From the entries that follow, list every line in which the string "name" appears.

** RAW DATA follows **

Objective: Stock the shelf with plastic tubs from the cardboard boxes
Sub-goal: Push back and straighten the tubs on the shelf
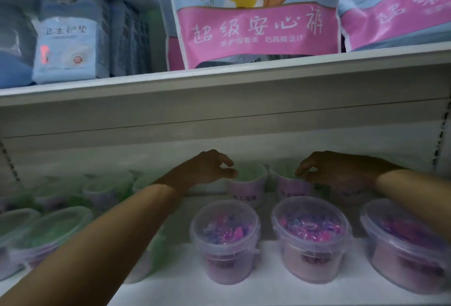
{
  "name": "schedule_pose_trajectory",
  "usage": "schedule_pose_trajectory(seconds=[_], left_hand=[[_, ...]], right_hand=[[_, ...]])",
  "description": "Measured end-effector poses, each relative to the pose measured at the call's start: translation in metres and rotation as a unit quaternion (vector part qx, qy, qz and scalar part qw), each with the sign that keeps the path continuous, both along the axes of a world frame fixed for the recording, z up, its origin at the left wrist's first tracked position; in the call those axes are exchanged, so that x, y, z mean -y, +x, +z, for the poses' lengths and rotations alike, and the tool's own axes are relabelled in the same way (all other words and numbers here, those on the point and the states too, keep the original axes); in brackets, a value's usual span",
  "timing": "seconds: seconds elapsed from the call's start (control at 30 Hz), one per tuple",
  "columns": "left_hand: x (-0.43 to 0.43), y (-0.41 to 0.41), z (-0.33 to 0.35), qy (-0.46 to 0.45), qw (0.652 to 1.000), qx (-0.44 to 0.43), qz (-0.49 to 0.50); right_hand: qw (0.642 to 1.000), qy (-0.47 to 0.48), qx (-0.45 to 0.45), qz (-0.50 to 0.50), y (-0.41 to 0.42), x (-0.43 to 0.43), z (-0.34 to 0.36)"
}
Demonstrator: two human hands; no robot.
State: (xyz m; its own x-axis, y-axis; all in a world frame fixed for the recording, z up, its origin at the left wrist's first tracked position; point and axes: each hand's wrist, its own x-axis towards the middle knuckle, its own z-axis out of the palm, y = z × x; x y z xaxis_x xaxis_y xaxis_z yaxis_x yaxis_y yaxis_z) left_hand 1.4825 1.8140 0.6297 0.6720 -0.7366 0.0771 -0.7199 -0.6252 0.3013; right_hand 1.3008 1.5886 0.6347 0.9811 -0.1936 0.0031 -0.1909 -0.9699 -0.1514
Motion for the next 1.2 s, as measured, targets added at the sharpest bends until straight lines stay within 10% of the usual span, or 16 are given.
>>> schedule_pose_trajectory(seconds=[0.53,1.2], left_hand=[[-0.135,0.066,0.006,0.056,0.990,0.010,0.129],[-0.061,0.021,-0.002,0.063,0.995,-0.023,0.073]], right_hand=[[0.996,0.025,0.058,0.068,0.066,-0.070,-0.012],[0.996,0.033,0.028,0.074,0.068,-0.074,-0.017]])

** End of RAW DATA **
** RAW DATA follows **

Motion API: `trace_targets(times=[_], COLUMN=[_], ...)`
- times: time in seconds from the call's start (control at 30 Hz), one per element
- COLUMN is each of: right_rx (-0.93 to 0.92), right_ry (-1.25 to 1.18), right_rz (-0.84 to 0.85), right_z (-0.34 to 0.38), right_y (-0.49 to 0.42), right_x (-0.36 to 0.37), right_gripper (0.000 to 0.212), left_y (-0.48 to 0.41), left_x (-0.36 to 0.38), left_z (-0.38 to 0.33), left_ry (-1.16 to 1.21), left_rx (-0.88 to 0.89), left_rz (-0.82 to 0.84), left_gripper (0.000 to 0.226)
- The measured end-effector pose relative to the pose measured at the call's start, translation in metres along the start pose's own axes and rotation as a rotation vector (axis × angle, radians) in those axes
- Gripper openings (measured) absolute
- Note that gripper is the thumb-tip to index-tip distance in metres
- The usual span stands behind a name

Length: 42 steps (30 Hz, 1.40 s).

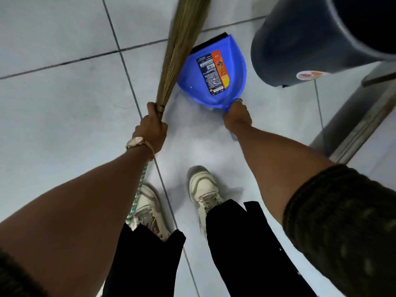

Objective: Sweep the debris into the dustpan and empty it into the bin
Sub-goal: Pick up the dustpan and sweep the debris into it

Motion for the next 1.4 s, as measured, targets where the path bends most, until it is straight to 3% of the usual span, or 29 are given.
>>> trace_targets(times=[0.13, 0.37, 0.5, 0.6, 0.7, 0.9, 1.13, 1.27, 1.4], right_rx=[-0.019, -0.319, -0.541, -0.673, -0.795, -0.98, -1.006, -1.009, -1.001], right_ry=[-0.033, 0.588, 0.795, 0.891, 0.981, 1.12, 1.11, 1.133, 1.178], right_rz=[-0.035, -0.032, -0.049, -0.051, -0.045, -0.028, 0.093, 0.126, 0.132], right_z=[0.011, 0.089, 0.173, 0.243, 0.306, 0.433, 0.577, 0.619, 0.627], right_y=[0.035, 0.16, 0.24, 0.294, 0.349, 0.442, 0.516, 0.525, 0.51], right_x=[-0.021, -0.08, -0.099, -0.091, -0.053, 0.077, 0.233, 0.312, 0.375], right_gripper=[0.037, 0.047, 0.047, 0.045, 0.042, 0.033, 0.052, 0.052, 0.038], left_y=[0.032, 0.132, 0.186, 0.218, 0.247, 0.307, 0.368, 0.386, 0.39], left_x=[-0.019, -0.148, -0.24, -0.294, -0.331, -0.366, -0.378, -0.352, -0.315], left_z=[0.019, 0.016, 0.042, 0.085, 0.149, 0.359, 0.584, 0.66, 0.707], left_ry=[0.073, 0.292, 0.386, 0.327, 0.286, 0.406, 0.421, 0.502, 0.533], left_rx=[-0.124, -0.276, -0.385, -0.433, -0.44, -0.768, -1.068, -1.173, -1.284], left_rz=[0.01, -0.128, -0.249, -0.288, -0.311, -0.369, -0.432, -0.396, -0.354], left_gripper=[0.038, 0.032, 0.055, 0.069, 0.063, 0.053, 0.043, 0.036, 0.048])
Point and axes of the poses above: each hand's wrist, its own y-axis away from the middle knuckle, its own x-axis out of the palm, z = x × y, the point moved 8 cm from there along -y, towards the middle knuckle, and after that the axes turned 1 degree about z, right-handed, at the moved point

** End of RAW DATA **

### REPLY
  "name": "schedule_pose_trajectory",
- The usual span stands behind a name

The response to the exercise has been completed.